This simply means that beyond, yet at the core, of all great Traditions, we can conceive and perhaps to some extent experience, at least in its reflections, That which is in relation to these few basic Traditions as Light is to the colors of the spectrum. Esotericists may want to identify these several Traditions with the now much publicized "seven Rays"; but the Rays have confused students' minds as much as, fifty years earlier, Globes, Rounds, Races, subraces, and family-races puzzled those who read about them. The number seven is itself the greatest of all occult enigmas because, in any sevenfold classification, it has a most ambiguous character. In Hindu philosophy there were only six Darshanas, six approaches to existential knowledge.
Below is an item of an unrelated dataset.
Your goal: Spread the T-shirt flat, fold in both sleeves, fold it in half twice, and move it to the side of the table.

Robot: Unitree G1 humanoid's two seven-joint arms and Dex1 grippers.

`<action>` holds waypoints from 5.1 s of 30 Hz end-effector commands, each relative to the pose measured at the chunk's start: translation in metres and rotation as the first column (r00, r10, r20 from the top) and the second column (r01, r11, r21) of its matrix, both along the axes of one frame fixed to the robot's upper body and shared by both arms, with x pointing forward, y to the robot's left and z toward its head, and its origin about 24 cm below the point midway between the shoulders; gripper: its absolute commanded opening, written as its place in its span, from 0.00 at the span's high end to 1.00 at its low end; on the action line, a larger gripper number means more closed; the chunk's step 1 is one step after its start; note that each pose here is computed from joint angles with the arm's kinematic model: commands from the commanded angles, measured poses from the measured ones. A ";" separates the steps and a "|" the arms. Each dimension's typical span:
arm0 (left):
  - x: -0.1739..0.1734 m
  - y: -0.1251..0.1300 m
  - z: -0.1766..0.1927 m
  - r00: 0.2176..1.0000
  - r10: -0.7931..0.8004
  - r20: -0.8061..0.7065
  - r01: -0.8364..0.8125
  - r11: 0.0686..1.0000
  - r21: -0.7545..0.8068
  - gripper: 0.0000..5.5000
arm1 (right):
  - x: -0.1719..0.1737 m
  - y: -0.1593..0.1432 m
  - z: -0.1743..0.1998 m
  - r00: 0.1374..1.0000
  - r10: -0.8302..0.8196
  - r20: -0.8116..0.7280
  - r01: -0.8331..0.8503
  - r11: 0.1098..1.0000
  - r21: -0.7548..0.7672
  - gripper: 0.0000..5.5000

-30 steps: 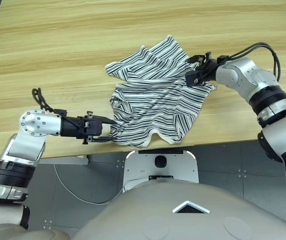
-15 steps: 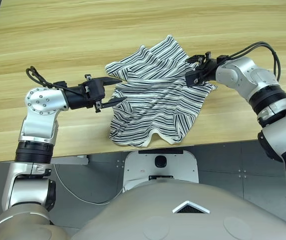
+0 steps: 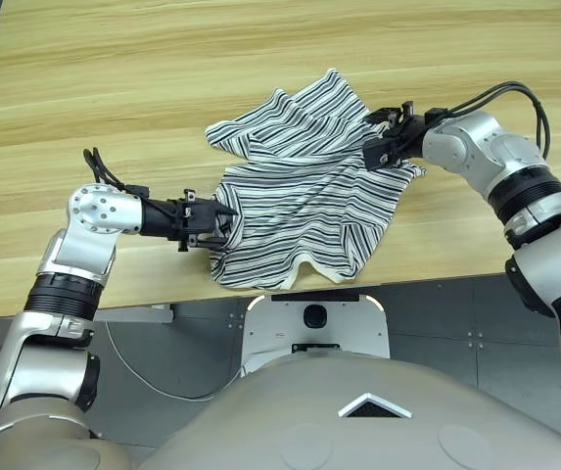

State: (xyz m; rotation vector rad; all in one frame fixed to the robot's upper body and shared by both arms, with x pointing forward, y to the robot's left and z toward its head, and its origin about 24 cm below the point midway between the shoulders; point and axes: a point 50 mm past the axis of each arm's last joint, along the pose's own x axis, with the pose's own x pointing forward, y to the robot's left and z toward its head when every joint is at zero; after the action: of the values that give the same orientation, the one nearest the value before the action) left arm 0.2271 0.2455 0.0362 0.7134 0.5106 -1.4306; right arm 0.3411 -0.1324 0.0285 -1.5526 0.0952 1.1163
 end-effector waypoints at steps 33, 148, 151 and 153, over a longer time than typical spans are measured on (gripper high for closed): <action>0.038 0.082 0.054 0.884 0.464 0.057 -0.413 0.833 -0.368 0.55 | -0.046 -0.028 -0.063 0.974 0.011 -0.225 -0.062 0.972 -0.224 0.51; 0.096 -0.032 -0.057 0.834 -0.463 0.300 0.000 0.544 0.839 0.55 | -0.135 -0.056 0.027 0.857 0.063 -0.511 -0.174 0.970 -0.172 0.51; 0.100 -0.019 -0.052 0.796 -0.497 0.346 -0.069 0.493 0.867 0.55 | -0.127 -0.046 0.034 0.889 0.106 -0.446 -0.184 0.973 -0.136 0.51; 0.101 -0.010 -0.050 0.761 -0.543 0.355 -0.097 0.445 0.890 0.55 | -0.122 -0.035 0.042 0.911 0.148 -0.385 -0.196 0.977 -0.089 0.51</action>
State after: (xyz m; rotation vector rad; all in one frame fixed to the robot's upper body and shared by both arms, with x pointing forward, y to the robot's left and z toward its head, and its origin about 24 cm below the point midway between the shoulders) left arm 0.3601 0.2103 0.0232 2.0949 0.4864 -0.8637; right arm 0.2149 -0.1777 0.0671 -1.4510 0.3653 1.5898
The seventh is everywhere, in everything, and as well "nowhere". For the Buddhist it is Sunya, the Nothing that, at the core of everything, simply is.

Everything that is human contains, yet is absorbed in Man. The one Tradition is in every great occult Tradition and in the Multiplicity of lesser cultural traditions. If one is a weary, confused, and disappointed searcher after mysterious and exotic truths, one may long for some stabilizing, reassuring, illuminating knowledge of the one Tradition. But looking for it in any particular place, according to any special technique, and in terms of Sanskrit, Arabic, Chinese, Tibetan, Greek, or Hebrew is, I believe, hardly the way to find it. The moment one depends upon specific "traditional" techniques and particular words or mantrams, one is outside of the one Tradition, even though there may be direct reflections of it everywhere.
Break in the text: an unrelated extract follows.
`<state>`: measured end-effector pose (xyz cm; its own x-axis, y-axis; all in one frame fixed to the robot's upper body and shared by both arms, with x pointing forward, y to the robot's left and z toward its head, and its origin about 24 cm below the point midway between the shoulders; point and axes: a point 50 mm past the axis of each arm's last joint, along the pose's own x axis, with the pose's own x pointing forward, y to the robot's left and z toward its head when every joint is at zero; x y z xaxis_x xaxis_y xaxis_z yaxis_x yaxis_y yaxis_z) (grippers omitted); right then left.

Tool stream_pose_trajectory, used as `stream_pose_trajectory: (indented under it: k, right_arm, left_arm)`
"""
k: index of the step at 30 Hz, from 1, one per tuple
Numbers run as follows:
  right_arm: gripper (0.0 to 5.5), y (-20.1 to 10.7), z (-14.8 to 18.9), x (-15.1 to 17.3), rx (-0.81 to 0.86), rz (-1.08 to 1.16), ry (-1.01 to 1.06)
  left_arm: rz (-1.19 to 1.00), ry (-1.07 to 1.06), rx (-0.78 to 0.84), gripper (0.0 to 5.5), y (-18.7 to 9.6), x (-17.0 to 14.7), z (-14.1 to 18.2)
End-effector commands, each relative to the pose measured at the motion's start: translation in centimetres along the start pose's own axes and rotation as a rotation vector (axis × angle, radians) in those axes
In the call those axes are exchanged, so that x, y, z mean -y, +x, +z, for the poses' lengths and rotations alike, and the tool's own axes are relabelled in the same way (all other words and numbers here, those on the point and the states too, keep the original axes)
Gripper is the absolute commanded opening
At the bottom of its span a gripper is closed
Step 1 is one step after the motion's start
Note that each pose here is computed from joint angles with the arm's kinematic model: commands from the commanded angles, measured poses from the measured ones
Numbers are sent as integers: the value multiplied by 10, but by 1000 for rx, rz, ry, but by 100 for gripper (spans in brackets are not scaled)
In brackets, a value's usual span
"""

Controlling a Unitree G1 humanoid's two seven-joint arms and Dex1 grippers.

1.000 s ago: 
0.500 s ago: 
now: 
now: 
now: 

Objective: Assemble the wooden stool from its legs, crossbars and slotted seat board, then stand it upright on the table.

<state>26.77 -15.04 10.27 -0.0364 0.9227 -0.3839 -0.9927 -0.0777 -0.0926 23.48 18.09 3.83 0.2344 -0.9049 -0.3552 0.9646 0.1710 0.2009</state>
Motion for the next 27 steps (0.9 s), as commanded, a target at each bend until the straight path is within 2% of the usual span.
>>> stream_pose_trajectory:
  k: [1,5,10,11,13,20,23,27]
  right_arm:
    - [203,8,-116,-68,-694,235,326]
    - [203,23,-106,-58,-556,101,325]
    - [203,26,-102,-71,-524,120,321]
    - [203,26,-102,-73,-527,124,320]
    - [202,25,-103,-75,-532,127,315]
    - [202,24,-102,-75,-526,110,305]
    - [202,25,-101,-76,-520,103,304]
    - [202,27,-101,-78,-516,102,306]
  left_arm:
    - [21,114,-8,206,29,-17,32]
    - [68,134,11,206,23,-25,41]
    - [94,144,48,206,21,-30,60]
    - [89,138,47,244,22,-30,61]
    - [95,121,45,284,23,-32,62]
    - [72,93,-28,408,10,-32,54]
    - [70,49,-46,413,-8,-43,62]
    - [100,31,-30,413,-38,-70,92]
What then can one do? If one wants to clearly or at least meaningfully think about what the Tradition is, it seems to me that the first thing to do is to understand what is not; then one should try to envision a cosmic or planetary frame of reference in relation to which it has a fundamental significance because it occupies a central place and function therein. This place and function no doubt have to be considered to a large extent symbolic, but symbols can be powerful levers to displace whatever blocks the path to inner experiences or intuitive realizations at the level of ideas and archetypes. If the Tradition is everywhere (yet nowhere) its presence within the human mind must have inspired great images and myths. These can indeed be found in many mythologies and religions. They are particularly in evidence, at least for Western individuals, in the Greek myth of Prometheus, and in the many references in Hindu mythology to the Kumaras. H.P. Blavatsky's The Secret Doctrine,(2) presents us with vivid imagery what we may take to be definite factual information concerning an event that took place on this Earth millions of years ago and which implanted in the animal-like organism of man the potentiality of self-conscious intelligence, or what is often spoken of as a spark of the divine Fire.
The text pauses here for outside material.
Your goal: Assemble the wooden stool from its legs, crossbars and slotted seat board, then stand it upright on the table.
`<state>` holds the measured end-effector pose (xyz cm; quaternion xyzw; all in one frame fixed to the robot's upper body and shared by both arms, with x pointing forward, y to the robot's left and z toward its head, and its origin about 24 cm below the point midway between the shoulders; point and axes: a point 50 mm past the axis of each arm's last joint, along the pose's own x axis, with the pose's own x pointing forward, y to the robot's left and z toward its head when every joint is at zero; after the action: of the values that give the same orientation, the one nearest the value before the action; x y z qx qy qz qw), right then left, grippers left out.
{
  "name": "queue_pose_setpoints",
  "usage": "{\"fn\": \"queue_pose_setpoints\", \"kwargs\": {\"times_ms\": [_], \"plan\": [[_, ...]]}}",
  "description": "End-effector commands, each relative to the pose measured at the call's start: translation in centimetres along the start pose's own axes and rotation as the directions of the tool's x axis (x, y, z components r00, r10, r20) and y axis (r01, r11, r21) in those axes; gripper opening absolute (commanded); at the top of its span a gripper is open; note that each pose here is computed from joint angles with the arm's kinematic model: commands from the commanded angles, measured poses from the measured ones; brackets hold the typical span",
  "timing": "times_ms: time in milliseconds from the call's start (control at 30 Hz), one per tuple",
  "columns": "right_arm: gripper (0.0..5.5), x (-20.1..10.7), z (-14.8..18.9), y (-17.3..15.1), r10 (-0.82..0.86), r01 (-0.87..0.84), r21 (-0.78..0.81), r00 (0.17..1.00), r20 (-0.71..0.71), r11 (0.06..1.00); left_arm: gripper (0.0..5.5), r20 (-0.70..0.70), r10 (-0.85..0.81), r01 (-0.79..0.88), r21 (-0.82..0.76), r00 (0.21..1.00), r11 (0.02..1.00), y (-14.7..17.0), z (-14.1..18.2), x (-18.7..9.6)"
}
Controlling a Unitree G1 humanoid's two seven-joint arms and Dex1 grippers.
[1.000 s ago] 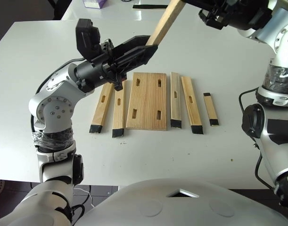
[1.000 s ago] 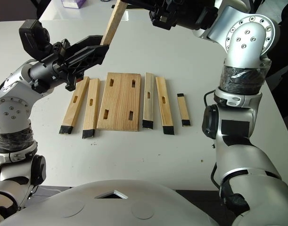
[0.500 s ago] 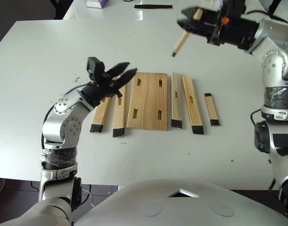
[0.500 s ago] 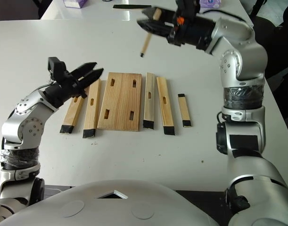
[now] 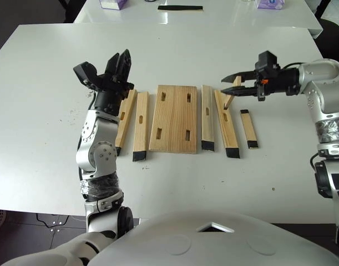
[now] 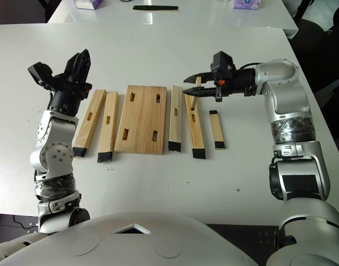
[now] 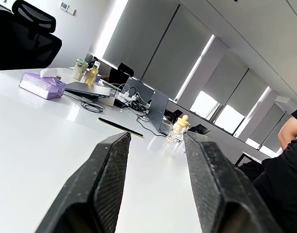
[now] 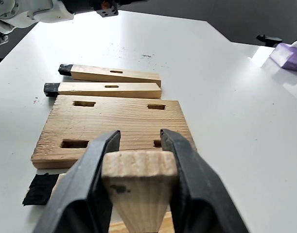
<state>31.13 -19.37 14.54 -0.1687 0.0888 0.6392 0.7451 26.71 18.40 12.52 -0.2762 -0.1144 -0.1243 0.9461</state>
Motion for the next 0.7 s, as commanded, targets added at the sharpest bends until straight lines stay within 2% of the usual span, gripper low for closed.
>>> {"fn": "queue_pose_setpoints", "kwargs": {"times_ms": [33, 700], "plan": [[1.3, 0.2, -1.1, 0.5, 0.007, -0.007, 0.004, 1.0, -0.025, 1.0, 2.03, -0.009, 0.005, -0.005, 0.014, 1.0, 1.0, 0.2, -0.1, 0.4], [1.3, 0.4, -2.3, 2.2, 0.089, -0.088, 0.037, 0.996, -0.02, 0.995, 2.03, -0.05, -0.023, 0.025, 0.033, 0.998, 0.999, 0.0, -1.2, 0.4]]}}
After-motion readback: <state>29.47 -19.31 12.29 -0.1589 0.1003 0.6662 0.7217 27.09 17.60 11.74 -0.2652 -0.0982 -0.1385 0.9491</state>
In the Greek legend, Prometheus was a Titan who stole this divine Fire and, out of compassion, gave sparks of it to human beings, allowing them potentially to become godlike. This "theft" aroused the anger of the gods; Jupiter threw his thunderbolts at the unhappy Prometheus and chained him to the Caucasus mountains, where a vulture perpetually tore his breast and ate his liver, which was constantly reformed and eaten again. This torture lasted until Hercules, the solar man, delivered Prometheus from his chains.

While this essentially tragic Prometheus myth seems to refer more particularly to the fate and the spiritual character of our Western humanity, which can be said to begin with the earliest development of Greek culture, the coming of the Kumaras to our planet during prehistoric times and on what is spoken of as the Lemurian continent, has a much more planetary and all-human meaning. There are many ways of interpreting this coming of the Kumaric host and particularly of the four or seven Kumaras whose leader is named Sanat from the planet Venus, but a few points must be emphasized.

Venus may or may not be the physical planet described by our astronomers and now being investigated by our space probes. H. P. Blavatsky speaks of it as the "alter-ego" and spiritual twin of our Earth, on which it bestows one-third of the light it receives from the Sun; and we are told that the Earth is not, or not yet, a "Sacred planet."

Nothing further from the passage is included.